Like "you're nasty", "ugly", "you're so poor you can't afford
Branded clothes", "stinky weirdo" and other absurd words, 
While I believe they want me "hurt" so they feel less worse: 
~•~
Admit it. You only want my "feelings" to get hurt 
Because you're the one who's emotionally disturbed, 
You're the one who's suffering, you've probably been hurt 
By someone or sad bashers in the past so you blurt
Out rude remarks so you're not the only one who's hurt.
~•~
Or you're jealous. And blurting insults is like a sword
Which you pull out each time envy intensely disturbs 
Your heart that gets tainted by pride when you try to hurt
Others so you feel less emotionally disturbed. 

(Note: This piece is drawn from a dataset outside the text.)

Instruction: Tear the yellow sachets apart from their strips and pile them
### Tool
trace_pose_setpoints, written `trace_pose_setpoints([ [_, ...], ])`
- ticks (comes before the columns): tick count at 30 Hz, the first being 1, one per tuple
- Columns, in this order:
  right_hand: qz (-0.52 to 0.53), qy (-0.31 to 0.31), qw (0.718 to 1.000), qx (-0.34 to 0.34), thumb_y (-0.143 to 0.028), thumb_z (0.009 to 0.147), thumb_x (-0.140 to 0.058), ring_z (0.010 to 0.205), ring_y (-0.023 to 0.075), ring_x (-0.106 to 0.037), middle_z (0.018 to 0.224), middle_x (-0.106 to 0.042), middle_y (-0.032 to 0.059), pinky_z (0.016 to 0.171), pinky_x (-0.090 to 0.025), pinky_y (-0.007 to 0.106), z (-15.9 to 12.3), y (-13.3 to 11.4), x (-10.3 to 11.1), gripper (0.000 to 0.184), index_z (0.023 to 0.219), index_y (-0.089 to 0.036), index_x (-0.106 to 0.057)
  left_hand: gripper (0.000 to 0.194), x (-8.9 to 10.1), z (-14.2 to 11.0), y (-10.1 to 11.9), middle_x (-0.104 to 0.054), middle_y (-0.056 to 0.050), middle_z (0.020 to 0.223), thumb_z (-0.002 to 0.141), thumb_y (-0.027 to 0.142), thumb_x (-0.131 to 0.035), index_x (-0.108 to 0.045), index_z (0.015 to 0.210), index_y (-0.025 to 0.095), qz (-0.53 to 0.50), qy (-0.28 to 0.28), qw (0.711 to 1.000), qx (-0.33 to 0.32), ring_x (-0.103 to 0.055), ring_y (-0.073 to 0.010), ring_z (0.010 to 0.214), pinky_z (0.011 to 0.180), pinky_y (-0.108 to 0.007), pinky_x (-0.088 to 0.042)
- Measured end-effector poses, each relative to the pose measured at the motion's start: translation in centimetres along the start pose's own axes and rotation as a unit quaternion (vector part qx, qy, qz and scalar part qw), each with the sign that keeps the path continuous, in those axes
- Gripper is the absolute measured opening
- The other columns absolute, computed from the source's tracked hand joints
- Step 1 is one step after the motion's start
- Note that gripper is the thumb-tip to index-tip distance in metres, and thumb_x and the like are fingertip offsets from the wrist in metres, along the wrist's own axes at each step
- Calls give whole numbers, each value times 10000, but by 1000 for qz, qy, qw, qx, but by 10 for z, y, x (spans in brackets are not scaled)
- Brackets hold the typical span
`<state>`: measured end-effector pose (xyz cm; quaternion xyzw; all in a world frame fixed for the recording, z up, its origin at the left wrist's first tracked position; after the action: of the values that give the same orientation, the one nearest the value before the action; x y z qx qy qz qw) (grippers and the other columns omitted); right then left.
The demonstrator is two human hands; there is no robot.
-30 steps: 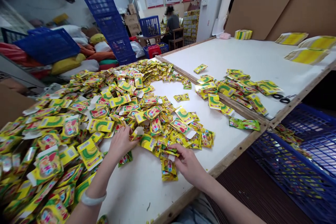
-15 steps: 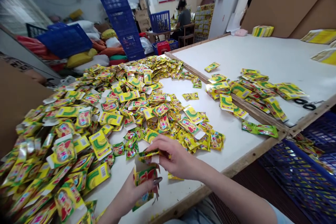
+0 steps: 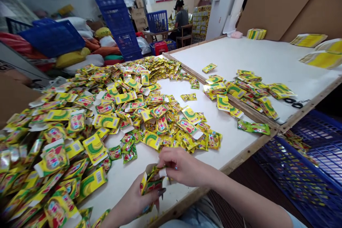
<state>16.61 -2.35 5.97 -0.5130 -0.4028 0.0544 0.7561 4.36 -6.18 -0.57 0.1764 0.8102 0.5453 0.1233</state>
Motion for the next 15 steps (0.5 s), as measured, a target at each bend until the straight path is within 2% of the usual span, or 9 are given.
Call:
trace_pose_setpoints([
  [2, -8, -18, 999, 36, 14, 741, -466, 767, 120, -564, 820, -594, 33, 681, -445, 211, -3, -2, -6, 252, 828, -159, -627, 263, -1, -2, 1, -559, 30, 695, 669, 112, -615, -579, 921, 179, -20, -3, 1000, -6, -503, -109, 625, 605, -208, -442],
  [5, -4, -62, 997, 46, 2, 780, -431, 818, 121, -582, 861, -620, 43, 747, -454, 218, -7, -8, -11, 310, 926, -169, -643, 438, -6, -1, 0, -591, 14, 787, 669, 107, -599, -530, 1086, 219, -70, -27, 997, 1, -535, -120, 635, 613, -234, -466],
  [7, 17, -92, 994, 51, 3, 778, -418, 882, 123, -587, 924, -634, 45, 813, -448, 224, -10, -10, -13, 353, 993, -176, -633, 530, -11, 1, -3, -612, -27, 913, 660, 112, -603, -481, 1162, 228, -88, -41, 995, 7, -567, -145, 674, 597, -245, -485],
  [9, 37, -110, 992, 51, -14, 759, -442, 885, 125, -595, 959, -638, 43, 821, -452, 217, -14, -9, -16, 363, 1025, -178, -629, 621, -13, 3, -8, -602, -73, 1053, 636, 121, -625, -437, 1218, 231, -94, -25, 995, 9, -592, -165, 692, 557, -241, -491],
  [12, 61, -90, 994, 19, 2, 702, -453, 848, 129, -606, 919, -651, 34, 782, -465, 201, -21, 3, -21, 379, 971, -167, -658, 770, -20, 7, -19, -600, -91, 1111, 592, 115, -658, -363, 1291, 246, -114, 4, 993, 14, -614, -154, 635, 540, -236, -488],
  [15, 119, -70, 987, -78, 1, 683, -449, 626, 104, -594, 734, -643, -4, 587, -479, 174, -28, 22, -30, 343, 876, -170, -675, 913, -31, 11, -23, -639, -82, 1047, 579, 128, -690, -233, 1361, 244, -135, -8, 991, 16, -636, -173, 662, 617, -266, -501],
])
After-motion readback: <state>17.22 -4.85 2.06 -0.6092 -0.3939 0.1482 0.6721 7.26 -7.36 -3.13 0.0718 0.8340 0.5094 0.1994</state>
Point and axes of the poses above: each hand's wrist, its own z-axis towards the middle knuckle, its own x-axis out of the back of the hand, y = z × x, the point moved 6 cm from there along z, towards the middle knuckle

You target those whom you envy so you feel less worse.
~•~
Strange how you attempt to get even with unkind words, 
Spreading awful vibes so you're not the only one hurt 
Like a worm that wants its foes to transform into worms 
Or slugs as it envies any life form that can work 
And live more productively than it on planet earth.
~•~
SubhanAllah Al-'Atheem. I understand you're hurt. 

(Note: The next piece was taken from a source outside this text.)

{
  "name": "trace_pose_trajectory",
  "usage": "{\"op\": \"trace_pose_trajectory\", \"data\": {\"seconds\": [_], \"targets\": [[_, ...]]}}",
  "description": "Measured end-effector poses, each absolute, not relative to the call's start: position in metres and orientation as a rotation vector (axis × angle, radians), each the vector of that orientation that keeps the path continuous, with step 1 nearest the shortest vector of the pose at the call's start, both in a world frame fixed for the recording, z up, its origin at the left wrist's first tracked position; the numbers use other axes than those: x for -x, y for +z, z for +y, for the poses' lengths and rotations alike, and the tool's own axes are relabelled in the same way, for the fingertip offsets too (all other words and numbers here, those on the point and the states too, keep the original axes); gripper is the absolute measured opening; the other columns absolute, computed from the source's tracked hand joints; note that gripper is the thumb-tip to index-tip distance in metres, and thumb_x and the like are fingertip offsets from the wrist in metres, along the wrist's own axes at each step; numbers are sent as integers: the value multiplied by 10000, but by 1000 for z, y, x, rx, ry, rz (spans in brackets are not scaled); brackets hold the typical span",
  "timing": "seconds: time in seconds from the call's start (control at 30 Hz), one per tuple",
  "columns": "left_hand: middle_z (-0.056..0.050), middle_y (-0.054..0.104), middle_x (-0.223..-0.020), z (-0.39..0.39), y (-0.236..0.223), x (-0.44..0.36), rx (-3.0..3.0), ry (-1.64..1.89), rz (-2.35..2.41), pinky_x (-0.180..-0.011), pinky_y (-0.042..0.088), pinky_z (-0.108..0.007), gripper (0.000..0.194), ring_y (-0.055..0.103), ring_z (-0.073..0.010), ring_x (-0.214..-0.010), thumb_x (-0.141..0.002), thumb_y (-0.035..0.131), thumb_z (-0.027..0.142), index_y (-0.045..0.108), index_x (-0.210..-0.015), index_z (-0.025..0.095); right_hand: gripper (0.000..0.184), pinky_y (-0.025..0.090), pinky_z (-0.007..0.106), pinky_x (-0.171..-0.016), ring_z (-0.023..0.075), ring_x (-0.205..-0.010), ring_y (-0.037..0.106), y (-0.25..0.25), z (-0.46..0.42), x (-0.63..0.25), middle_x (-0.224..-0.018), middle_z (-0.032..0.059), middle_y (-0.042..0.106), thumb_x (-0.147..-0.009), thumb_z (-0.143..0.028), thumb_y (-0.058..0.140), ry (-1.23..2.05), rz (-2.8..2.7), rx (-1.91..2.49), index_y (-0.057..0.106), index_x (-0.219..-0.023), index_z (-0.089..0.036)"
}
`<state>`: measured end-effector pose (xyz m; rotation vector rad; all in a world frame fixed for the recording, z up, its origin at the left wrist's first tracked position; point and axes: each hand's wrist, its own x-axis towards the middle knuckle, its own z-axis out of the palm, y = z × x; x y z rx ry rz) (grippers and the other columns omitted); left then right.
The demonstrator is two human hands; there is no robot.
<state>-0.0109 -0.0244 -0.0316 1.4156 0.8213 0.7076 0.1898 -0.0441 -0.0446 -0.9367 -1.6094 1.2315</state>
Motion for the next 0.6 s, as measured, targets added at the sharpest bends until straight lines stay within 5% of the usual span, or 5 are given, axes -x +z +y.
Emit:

Stupidity or sadness inspires you to insult 
Others so you feel less emotionally disturbed. 
Your "offensive" words are like pacifiers you hoard 
To soothe hurt ego since good morals you can't afford.
~•~
📖 Abu Huraira RadhiAllahu 'anhu narrated: Allah's noble Messenger Muhammad SallAllahu 'alaihi wa sallam said, "Whoever believes in Allah and the Last Day (the Day of Judgement), let him speak goodness or remain silent. Whoever believes in Allah and the Last Day, let him honor his neighbor. Whoever believes in Allah and the Last Day, let him honor his guest."
In another narration, the Prophet Muhammad SallAllahu 'alaihi wa sallam, "Let him not harm his neighbor."

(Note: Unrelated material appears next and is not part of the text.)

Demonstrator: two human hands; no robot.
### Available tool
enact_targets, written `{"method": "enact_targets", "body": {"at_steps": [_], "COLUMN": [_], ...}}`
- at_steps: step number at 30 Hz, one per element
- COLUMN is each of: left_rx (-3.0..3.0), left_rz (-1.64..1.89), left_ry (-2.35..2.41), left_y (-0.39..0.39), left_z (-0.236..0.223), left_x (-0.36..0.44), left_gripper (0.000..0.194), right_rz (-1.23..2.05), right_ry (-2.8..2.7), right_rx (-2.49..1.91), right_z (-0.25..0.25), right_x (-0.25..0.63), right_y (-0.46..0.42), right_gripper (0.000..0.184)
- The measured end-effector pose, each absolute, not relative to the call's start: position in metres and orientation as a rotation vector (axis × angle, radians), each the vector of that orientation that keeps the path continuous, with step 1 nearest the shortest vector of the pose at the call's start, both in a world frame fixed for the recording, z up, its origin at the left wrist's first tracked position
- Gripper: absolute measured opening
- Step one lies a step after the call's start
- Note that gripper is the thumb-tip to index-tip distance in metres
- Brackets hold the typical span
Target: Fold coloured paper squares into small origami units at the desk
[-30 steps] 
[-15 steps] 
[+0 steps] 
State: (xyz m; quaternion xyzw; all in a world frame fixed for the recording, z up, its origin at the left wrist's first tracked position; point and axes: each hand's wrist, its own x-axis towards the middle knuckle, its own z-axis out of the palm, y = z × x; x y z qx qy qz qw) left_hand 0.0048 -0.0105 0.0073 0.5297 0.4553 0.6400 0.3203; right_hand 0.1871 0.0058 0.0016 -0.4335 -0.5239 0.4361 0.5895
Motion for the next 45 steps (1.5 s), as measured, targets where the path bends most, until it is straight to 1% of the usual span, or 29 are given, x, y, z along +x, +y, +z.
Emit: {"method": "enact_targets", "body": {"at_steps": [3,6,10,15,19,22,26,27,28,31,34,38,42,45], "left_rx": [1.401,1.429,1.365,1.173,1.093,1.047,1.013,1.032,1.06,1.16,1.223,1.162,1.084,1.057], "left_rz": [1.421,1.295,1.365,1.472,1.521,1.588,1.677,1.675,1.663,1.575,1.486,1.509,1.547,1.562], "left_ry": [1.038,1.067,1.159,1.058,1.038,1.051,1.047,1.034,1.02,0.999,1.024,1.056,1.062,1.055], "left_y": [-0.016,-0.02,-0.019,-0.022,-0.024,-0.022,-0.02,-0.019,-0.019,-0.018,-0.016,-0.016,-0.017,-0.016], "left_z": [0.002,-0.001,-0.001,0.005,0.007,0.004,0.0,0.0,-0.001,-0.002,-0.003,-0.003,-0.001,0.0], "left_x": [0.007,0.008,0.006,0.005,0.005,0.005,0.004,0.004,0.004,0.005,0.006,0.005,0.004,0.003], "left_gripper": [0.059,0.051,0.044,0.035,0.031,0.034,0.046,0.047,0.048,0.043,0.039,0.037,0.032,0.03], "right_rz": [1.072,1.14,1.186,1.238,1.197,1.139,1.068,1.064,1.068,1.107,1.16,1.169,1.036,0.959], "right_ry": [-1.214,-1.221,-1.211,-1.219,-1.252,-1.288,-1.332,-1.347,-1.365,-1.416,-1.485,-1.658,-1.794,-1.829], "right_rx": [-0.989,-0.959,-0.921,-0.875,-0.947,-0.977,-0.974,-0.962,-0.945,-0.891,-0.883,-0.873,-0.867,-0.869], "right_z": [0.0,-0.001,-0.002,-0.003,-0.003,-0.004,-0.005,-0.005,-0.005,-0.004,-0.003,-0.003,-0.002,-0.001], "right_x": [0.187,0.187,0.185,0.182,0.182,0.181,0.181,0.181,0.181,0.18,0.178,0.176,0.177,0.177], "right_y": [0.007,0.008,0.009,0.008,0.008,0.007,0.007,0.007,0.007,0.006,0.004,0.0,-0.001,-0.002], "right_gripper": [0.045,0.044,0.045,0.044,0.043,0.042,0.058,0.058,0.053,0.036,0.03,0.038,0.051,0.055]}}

And in another narration, the Prophet Muhammad SallAllahu 'alaihi wa sallam said, "Let him uphold family ties."
Source: Sahih Al-Bukhari 5672
Sahih Muslim 47
Grade: Muttafaqun Alayhi (Authenticity agreed upon) according to Al-Bukhari and Muslim
📖 Abu Huraira RadhiAllahu 'anhu narrated: Allah's noble Messenger Muhammad SallAllahu 'alaihi wa sallam said, "The strong believer is more beloved to Allah than the weak believer, but there is goodness in both of them. Be eager for what benefits you, seek help from Allah, and do not be frustrated. If something befalls you, then do not say: 'If only I had done something else.' Rather say: "Allah has decreed what He wills." Verily, the phrase 'if only' opens the way for the work of shaytan."